Minimum Description Length for Features

In summary: Furthermore, if P is a valid descriptor, then |P| < |F|. In summary, the concept of minimum description length can be applied to finding valid features in data by using a generalized feature descriptor function, which outputs a 1 or 0 depending on the presence of the feature in the data. This approach takes into consideration the length of the feature descriptor and the probability of the feature occurring in random data.
  • #1
mXSCNT
315
1
In minimum description length, you start with some programming language L, and some data D, and seek to find a program P in L such that evaluating P outputs D. You try to minimize the length of P, and you consider P to be a valid model of the data if the length of P is less than the length of D.

However, what if your goals are more modest--suppose instead of describing all the data you only wish to find a "feature" in the data, like identifying a shape. Let a "feature descriptor" be a program F that outputs a string S, such that S agrees with D at a large number of points, and where S contains a "dummy" symbol (a symbol not used in D) at each other position. For example, if D = 0101001111111111010100011, then one might let F be a program that outputs the string S = xxxxxx1111111111xxxxxxxxx, which agrees with D at 10 places.

What is a criterion, along the lines of minimum description length, for finding valid features in the data? One possible criterion is to say that F is a valid feature descriptor if the length of F is less than the number of places where F's output, S, agrees with D. Is this a good criterion, or does it lead to spurious features?

A good criterion for finding valid features should very rarely allow one to find any "features" in a random string of data, no matter how long. So, suppose we have an infinite string D of 0's and 1's, each randomly selected by a fair coin flip. What is the probability that, by examining D, we can write a computer program P (say, in Python) that is a valid feature descriptor by the above criterion (length of P in bits is less than the number of places where the output of P agrees with D)? Is this probability close to 0 (as we'd like) or close to 1?
 
Physics news on Phys.org
  • #2
The aforementioned probability is close to 0 for most programming languages, as desired. I can argue thusly:
The case that would maximize that probability is where you have a programming language L = [tex]\{0,1\}^*[/tex], such that every program P in L outputs an infinite string consisting of almost all x's, except for |P|+1 0's and 1's.

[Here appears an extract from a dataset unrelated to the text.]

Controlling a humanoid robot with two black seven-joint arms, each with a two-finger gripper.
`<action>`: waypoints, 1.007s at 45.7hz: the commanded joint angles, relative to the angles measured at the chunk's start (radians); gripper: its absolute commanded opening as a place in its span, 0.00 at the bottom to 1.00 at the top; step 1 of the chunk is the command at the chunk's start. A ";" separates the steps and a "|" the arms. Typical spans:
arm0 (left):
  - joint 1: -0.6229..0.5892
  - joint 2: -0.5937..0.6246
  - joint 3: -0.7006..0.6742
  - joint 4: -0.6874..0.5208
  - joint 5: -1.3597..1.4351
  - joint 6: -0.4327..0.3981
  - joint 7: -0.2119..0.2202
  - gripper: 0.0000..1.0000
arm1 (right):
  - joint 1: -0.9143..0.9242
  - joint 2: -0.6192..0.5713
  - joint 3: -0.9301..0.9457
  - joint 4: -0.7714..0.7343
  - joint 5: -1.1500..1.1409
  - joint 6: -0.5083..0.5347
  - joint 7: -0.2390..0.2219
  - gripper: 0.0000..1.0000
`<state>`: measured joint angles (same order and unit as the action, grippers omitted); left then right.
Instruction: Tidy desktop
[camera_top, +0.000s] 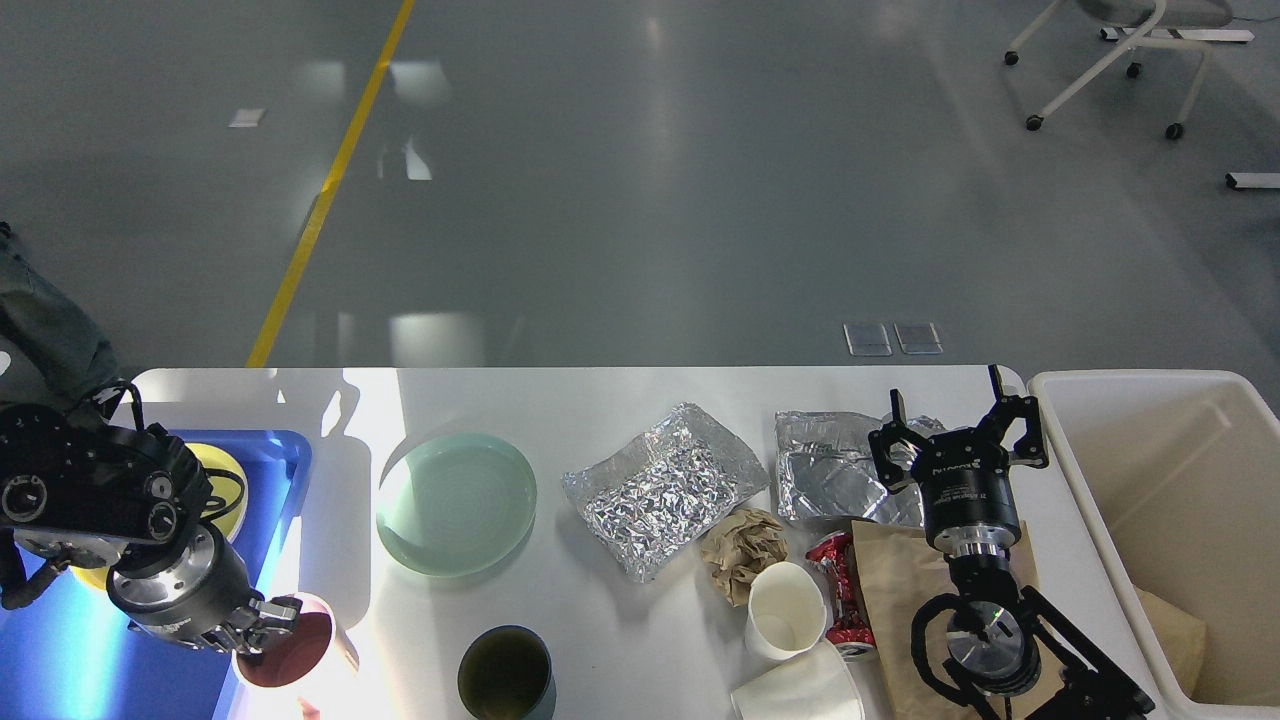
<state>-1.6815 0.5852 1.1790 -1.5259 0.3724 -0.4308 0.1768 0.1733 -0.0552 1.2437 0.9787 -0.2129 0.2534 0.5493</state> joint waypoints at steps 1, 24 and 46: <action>-0.136 0.016 0.088 -0.014 -0.039 -0.107 -0.078 0.00 | 0.000 0.000 -0.001 0.000 0.000 0.000 0.000 1.00; -0.717 0.007 0.376 -0.149 -0.110 -0.434 -0.174 0.00 | 0.002 0.000 0.000 -0.002 0.001 0.000 0.000 1.00; -0.939 -0.071 0.452 -0.146 -0.133 -0.529 -0.273 0.00 | 0.002 0.000 0.000 0.000 0.000 0.000 0.000 1.00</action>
<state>-2.6242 0.5105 1.6222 -1.6813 0.2388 -0.9598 -0.0957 0.1750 -0.0552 1.2429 0.9775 -0.2128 0.2535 0.5491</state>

Now, let's examine the probability that there is any program in L that is a valid descriptor for D. The probability for any program of length [tex]\ell[/tex] is [tex]2^{-1-\ell}[/tex]. The probability that any program is a valid descriptor for D is maximized when the event that D matches the output of anyone program is mutually exclusive with D matching the output of every other program, in which case we can just sum the probabilities for each program. So,
[tex]\text{p(valid descriptor) }\leq \sum_{\ell=1}^\infty \sum_{i=2^{\ell - 1}}^{2^{\ell}} 2^{-1 - \ell}[/tex]
[tex] = \sum_{\ell=1}^\infty 2^{-1 - \ell} \left(2^{\ell - 1} - 1\right)[/tex]
[tex] = \sum_{\ell=1}^\infty 2^{1 - \ell}/4[/tex]
[tex] = \frac{1}{4}\frac{1}{1-1/2} = 1/2[/tex]

So in this ideal case, for the programming language L, we have already ruled out the case that the probability of a valid descriptor for D is high. However, L was as "good" a programming language as we could possibly hope for. Suppose that instead of L, we have a programming language L', which is exactly like L except that only programs of length at least 10 bits are allowed. L' maximizes p(valid descriptor) over all programming languages that permit no programs of length less than 10 bits. For L', we find

[tex]\text{p(valid descriptor) }\leq \sum_{\ell=10}^\infty \sum_{i=2^{\ell - 1}}^{2^{\ell}} 2^{-1 - \ell}[/tex]
[tex] = \sum_{\ell=10}^\infty 2^{-1 - \ell} \left(2^{\ell - 1} - 1\right)[/tex]
[tex] = \sum_{\ell=10}^\infty 2^{1 - \ell}/4[/tex]
= 1/1024.

So for L', which is already a very good programming language for finding valid descriptors, we can bound the probability of a valid descriptor by a small number. For practical languages like Python, one would therefore expect p(valid descriptor) to be very low (much lower than 1/1024).
 
  • #3
In general, a feature might not be a set of 1's and 0's in specific places. Consider the feature, in an image, of a hand appearing somewhere in the scene: the presence of this feature does not dictate the values of any particular pixels taken alone.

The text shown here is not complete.